AIM OF THE EXERCISE: Determine how many lines below hold the string "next". Reply with the number alone.

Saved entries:
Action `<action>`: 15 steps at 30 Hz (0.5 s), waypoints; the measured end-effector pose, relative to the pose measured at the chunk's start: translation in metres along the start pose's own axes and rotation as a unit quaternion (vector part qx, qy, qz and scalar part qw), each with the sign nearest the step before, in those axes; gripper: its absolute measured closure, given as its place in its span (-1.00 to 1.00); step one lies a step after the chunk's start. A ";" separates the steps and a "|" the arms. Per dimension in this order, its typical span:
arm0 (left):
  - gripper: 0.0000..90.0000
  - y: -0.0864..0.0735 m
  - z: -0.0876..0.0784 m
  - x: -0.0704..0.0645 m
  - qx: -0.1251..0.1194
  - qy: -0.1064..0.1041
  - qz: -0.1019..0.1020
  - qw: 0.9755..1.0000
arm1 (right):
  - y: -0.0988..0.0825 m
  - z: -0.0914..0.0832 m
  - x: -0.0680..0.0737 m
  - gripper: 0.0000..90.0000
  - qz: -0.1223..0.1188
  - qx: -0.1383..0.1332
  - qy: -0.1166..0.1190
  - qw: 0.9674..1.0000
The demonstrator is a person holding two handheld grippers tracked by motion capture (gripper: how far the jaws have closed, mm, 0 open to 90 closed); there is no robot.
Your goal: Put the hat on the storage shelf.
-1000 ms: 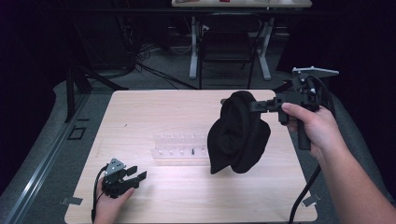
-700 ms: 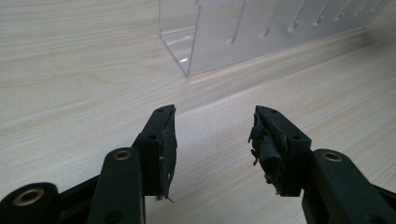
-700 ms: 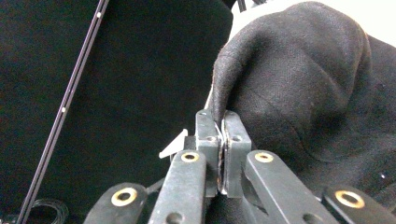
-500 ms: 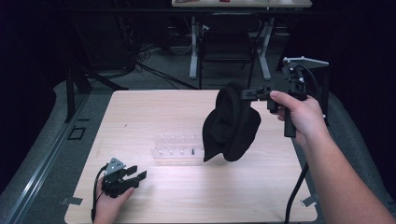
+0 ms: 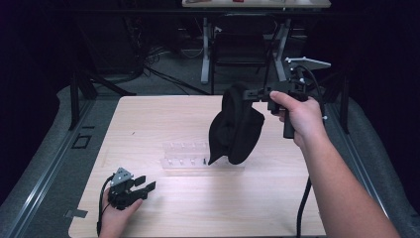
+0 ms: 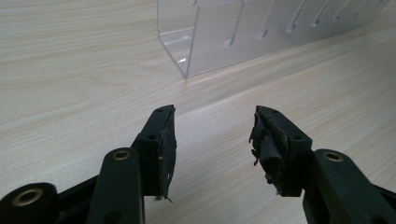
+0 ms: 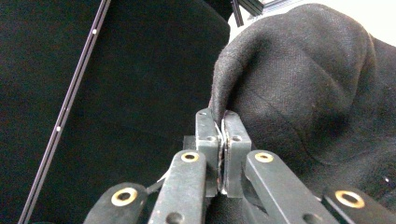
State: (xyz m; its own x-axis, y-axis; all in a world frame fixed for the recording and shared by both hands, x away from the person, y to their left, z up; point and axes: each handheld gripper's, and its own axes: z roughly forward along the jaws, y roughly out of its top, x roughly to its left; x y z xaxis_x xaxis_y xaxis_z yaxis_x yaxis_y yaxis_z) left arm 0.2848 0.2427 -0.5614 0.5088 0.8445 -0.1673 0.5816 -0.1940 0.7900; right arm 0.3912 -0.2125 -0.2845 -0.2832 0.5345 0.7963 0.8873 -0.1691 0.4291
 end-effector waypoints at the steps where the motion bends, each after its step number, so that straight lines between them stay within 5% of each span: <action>1: 0.10 0.000 0.000 0.000 0.000 0.000 0.000 1.000 | 0.000 0.003 0.000 0.96 -0.001 0.001 -0.001 1.000; 15: 0.10 0.000 0.000 0.000 0.000 -0.001 0.001 1.000 | 0.004 0.030 -0.003 0.96 -0.001 0.001 -0.020 1.000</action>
State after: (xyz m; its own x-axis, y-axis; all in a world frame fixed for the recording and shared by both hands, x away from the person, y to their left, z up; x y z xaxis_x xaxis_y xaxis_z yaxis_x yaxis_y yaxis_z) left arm 0.2848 0.2430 -0.5611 0.5113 0.8429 -0.1672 0.5805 -0.1953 0.7905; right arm 0.4066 -0.1894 -0.2982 -0.2704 0.5677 0.7775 0.8875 -0.1661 0.4299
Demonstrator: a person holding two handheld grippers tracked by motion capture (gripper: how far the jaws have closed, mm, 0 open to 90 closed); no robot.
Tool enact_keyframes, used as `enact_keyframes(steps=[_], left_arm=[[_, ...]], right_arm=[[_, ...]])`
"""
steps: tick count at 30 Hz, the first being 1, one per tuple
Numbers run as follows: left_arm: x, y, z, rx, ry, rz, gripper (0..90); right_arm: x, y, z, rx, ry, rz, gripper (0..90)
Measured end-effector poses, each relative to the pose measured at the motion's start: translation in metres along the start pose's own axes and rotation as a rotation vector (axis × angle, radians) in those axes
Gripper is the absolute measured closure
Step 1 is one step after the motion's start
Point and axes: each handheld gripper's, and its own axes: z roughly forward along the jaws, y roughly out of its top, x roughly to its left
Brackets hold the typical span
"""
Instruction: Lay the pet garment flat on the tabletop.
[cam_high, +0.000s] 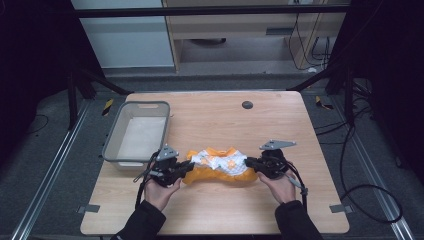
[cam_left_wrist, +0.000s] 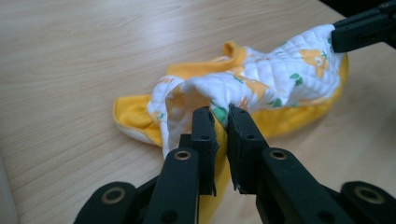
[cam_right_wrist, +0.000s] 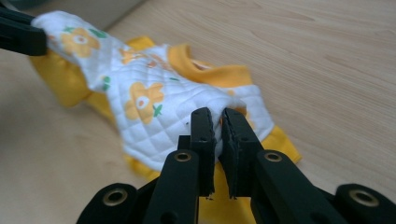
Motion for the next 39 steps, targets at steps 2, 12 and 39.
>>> enact_keyframes(steps=[2,12,39], left_arm=[[0.007,-0.002,0.013,0.018,0.018,-0.028,80.8],[0.016,-0.009,0.023,0.026,0.049,-0.016,56.0],[0.003,-0.054,-0.010,0.055,0.066,0.096,35.8]], right_arm=[[-0.008,-0.002,0.022,0.023,-0.045,0.015,83.2],[-0.013,-0.007,0.039,-0.008,-0.123,-0.001,70.8],[-0.004,-0.065,-0.011,-0.032,-0.090,-0.087,44.6]])
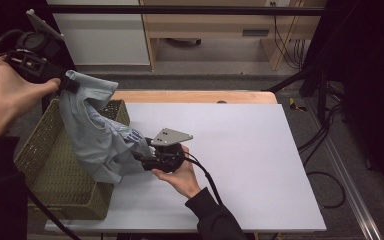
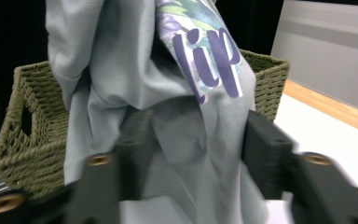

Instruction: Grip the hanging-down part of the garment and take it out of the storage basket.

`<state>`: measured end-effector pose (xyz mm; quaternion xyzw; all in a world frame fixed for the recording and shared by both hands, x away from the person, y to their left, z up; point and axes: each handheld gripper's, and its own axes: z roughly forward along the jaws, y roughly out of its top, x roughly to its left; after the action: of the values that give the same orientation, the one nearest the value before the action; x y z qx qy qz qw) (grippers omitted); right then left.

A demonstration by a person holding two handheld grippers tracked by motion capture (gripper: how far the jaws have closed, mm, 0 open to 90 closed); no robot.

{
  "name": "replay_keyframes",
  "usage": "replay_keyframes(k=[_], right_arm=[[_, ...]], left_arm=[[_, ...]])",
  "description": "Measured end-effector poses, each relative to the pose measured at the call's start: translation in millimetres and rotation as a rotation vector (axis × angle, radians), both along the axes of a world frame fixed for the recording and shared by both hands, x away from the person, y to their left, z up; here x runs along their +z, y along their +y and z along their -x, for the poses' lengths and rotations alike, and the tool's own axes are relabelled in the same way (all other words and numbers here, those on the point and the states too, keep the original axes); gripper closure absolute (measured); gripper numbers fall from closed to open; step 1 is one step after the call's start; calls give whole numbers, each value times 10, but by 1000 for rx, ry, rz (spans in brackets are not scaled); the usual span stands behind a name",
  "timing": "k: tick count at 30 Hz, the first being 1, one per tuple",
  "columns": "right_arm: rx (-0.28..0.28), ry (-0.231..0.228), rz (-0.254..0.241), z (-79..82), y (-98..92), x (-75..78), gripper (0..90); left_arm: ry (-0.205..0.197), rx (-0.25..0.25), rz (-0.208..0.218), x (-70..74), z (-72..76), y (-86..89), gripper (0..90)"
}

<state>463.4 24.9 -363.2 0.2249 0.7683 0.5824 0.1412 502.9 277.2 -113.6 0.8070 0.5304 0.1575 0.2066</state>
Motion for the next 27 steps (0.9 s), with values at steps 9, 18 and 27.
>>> replay_keyframes(k=[9, 18, 27], right_arm=[[-128, -33, -114, 165, -586, 61, 160], [-244, -48, -129, 324, -1171, -34, 88], [-336, -46, -121, 473, -1637, -148, 82]], left_arm=[[11, -13, -14, -18, -19, -81, 820], [10, -28, -11, -37, -20, -118, 820], [27, -29, -12, -61, -41, -147, 819]])
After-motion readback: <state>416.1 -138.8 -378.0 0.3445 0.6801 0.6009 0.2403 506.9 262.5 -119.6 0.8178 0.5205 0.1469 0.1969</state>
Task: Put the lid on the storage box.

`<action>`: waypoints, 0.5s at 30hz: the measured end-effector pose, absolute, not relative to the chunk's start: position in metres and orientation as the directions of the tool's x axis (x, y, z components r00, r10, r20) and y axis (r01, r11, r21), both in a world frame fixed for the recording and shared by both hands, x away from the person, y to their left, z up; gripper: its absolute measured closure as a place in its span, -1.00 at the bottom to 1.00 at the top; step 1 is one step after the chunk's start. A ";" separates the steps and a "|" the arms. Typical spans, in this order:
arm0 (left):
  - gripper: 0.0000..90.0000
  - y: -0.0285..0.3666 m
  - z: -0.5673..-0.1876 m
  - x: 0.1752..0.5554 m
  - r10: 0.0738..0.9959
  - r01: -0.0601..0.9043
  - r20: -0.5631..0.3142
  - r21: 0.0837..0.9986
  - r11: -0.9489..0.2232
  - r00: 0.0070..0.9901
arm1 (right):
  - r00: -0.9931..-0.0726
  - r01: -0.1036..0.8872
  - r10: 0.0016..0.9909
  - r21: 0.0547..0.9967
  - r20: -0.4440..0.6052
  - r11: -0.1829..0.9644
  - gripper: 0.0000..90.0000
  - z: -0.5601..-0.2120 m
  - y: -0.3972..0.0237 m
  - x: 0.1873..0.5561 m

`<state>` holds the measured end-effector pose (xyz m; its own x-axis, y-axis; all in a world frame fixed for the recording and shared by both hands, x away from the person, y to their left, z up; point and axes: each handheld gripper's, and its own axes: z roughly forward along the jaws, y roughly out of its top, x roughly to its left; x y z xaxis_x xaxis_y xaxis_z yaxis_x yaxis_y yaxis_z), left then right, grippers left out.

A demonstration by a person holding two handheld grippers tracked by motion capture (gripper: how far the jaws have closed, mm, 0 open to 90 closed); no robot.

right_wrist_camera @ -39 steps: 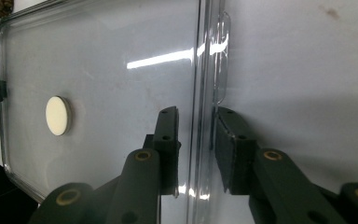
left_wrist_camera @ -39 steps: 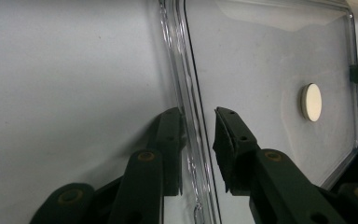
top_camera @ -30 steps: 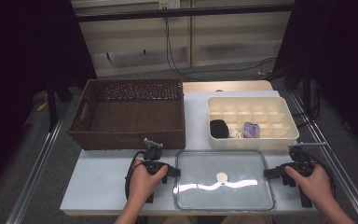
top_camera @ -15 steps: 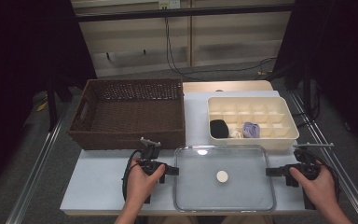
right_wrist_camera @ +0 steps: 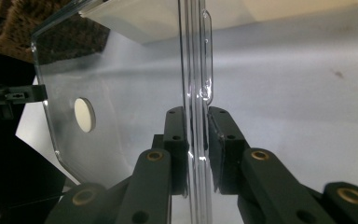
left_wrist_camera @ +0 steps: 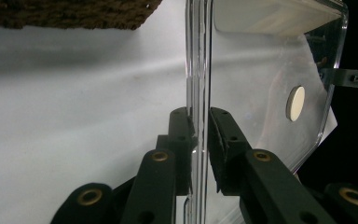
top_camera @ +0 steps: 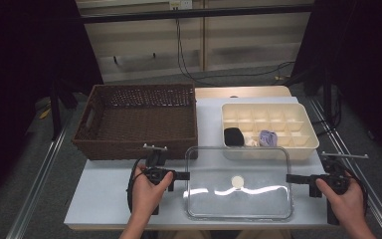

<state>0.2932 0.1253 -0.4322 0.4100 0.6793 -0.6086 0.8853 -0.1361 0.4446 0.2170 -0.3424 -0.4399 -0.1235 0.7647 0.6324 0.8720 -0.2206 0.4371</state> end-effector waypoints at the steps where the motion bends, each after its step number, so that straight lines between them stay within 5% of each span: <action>1: 0.77 0.125 -0.431 0.293 0.681 0.883 -0.605 0.451 -0.133 0.412 | -0.125 0.868 0.763 0.443 0.635 -0.226 0.76 -0.439 -0.342 0.217; 15: 0.77 0.126 -0.413 0.295 0.663 0.850 -0.594 0.511 -0.128 0.457 | -0.208 0.818 0.766 0.538 0.608 -0.205 0.77 -0.423 -0.345 0.218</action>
<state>0.2953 0.1262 -0.4134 0.4567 0.6625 -0.5937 0.8498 -0.1276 0.5114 0.2179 -0.3447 -0.4226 -0.2078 0.7663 0.6079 0.8175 -0.2052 0.5381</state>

WRITTEN ANSWER: 2